Le membre le plus intéressant de la famille est, sans contredit, cette Arabella de Chaville dont il fut question plus haut et cousine germaine de M, de Chaville.


Puisque le fidèle mais discourtois serviteur Placide a dévoilé l’âge de cette personne, nous n’avons aucune raison de le celer:


Arabella se trouve, en effet, à la tête d’une belle pièce de trente ans copieusement sonnés.


Les paraît-elle? Jules Fléchard le nie non sans vivacité.


Contredire un si brave garçon serait criminel; concluons galamment: si Mlle Arabella de Chaville paraît vingt-huit ans, c’est tout le bout du monde.


Mettons même vingt-huit printemps pour faire plaisir à Jules.
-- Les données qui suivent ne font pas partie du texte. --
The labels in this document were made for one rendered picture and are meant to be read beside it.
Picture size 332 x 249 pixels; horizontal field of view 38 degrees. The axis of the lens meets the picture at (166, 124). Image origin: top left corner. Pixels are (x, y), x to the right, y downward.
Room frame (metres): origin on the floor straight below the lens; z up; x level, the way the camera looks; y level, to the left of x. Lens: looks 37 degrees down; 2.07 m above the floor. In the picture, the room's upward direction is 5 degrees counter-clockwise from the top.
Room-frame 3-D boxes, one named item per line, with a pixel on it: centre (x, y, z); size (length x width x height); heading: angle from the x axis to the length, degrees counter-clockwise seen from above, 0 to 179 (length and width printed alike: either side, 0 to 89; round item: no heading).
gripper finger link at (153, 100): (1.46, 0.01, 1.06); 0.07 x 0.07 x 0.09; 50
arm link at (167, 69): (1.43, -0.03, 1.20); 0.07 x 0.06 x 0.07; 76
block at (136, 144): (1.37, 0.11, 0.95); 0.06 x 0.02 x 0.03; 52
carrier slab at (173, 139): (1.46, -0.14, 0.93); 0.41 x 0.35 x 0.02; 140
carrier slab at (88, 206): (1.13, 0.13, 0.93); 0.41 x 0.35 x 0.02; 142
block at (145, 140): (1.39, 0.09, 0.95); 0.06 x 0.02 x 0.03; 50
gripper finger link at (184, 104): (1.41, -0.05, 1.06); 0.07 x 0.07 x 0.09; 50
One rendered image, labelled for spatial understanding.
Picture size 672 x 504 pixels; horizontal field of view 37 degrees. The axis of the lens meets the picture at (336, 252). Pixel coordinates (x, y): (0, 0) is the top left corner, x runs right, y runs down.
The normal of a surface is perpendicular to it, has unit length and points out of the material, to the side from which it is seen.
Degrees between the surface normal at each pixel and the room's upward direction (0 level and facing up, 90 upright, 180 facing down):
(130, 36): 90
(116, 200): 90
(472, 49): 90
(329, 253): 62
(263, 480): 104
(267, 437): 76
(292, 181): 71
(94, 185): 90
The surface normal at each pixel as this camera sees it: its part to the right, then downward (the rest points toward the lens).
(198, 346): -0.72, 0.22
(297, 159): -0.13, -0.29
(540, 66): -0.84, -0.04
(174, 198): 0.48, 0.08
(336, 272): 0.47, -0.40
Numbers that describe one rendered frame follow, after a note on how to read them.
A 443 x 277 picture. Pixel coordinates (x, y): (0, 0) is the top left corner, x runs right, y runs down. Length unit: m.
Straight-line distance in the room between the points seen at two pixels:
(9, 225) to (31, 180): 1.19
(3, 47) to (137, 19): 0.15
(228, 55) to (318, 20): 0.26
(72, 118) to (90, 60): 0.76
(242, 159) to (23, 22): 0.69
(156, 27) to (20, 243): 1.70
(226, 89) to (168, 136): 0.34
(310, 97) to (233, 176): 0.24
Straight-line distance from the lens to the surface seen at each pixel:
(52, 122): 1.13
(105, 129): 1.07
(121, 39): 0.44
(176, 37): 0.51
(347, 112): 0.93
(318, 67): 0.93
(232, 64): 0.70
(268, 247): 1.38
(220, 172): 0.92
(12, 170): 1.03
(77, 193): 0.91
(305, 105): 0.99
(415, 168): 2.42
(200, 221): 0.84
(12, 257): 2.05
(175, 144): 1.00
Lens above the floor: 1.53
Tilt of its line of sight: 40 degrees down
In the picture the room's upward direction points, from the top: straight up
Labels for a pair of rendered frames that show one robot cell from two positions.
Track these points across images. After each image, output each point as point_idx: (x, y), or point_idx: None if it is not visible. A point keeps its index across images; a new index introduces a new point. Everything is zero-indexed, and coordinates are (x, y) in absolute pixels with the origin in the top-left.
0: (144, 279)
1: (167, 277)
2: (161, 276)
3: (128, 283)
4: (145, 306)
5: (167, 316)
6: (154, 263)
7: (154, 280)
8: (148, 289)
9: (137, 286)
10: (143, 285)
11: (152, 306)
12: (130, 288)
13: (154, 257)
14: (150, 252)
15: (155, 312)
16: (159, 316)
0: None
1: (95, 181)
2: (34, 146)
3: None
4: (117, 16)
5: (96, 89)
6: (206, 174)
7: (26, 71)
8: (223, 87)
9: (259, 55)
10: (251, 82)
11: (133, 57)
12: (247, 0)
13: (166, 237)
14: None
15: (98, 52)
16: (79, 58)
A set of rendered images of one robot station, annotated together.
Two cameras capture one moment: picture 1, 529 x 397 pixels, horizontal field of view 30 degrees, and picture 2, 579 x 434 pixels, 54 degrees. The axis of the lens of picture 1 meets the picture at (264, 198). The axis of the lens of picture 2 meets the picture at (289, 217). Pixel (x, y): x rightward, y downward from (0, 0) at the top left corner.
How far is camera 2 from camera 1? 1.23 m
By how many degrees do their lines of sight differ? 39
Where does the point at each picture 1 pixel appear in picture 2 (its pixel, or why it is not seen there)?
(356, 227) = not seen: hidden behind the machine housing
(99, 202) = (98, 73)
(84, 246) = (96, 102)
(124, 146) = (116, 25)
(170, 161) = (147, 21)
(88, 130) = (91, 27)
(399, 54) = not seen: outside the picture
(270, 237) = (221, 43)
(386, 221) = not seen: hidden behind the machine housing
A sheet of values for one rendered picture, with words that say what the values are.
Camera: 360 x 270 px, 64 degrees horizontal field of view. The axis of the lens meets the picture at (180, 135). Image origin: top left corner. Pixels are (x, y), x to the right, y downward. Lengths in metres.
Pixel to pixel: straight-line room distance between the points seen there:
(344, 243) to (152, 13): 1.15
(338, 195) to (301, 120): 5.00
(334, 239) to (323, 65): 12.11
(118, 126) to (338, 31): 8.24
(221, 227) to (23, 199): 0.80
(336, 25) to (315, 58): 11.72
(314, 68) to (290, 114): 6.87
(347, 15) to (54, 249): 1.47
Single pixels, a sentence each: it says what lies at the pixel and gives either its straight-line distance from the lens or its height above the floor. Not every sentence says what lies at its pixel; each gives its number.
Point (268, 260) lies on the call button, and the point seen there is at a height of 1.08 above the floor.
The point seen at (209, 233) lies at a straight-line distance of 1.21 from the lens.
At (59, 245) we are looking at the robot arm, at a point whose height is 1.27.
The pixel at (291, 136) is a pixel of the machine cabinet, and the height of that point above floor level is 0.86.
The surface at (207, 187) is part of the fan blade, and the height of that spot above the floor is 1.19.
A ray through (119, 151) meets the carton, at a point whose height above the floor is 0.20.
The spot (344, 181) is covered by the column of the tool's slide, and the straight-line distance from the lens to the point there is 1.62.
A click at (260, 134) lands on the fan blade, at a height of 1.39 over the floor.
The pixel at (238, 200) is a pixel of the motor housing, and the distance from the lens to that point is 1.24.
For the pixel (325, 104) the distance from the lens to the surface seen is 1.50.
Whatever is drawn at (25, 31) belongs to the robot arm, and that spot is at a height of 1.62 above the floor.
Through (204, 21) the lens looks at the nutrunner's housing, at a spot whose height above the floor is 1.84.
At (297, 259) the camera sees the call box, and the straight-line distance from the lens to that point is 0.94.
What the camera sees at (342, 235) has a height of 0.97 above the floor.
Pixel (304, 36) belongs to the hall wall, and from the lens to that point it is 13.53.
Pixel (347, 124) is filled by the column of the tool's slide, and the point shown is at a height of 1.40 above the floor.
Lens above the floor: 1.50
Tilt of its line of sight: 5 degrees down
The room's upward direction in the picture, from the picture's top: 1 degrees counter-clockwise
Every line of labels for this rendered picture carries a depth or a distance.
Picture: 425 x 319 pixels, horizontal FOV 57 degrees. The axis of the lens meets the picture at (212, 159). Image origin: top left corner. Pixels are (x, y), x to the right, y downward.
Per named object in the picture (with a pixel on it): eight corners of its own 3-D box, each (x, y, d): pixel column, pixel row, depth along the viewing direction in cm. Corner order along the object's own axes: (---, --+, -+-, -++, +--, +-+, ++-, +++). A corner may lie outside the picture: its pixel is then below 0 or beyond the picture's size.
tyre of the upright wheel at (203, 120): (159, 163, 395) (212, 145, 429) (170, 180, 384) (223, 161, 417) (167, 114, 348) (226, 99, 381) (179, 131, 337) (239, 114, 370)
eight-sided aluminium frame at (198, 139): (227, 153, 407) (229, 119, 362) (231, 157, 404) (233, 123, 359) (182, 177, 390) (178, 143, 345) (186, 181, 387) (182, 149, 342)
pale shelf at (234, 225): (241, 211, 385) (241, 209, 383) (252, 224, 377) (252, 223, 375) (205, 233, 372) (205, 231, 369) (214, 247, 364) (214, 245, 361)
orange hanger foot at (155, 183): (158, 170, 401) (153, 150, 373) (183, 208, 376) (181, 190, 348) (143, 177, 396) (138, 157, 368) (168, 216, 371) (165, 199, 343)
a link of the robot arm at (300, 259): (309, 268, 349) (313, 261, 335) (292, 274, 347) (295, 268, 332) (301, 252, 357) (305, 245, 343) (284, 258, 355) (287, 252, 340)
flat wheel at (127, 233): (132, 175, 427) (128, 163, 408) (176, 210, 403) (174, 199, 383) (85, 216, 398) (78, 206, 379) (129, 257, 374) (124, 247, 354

En dépit de son âge un peu avancé (pour une jeune fille), Arabella détient un cœur qui n’a pas su vieillir un cœur ardent qui s’ennuie de battre par les temps de platitude et de morne prose que nous traversons.


Riche, bien née, pas plus laide qu’une autre, Arabella ne s’est jamais mariée, parce que, tout enfant, elle s’était juré à elle-même de n’appartenir qu’à un homme qui se serait sacrifié pour elle, un homme qui aurait bravé mille dangers, mille morts, un de ces hommes comme on n’en voit plus guère, hélas! depuis la fermeture des croisades.


Le cas ne se présenta jamais; Arabella tint son serment et demeura demoiselle. Quand je dis que le cas ne s’est jamais présenté, je me hâte un peu trop, comme la suite de ce récit ne va pas tarder à vous l’apprendre. (Je ne devrais peut-être pas vous le dire maintenant, mais, tant pis, c’est plus fort que mai. Sachez donc qu’Arabella se mariera vers la fin de ce roman et qu’elle sera très heureuse.).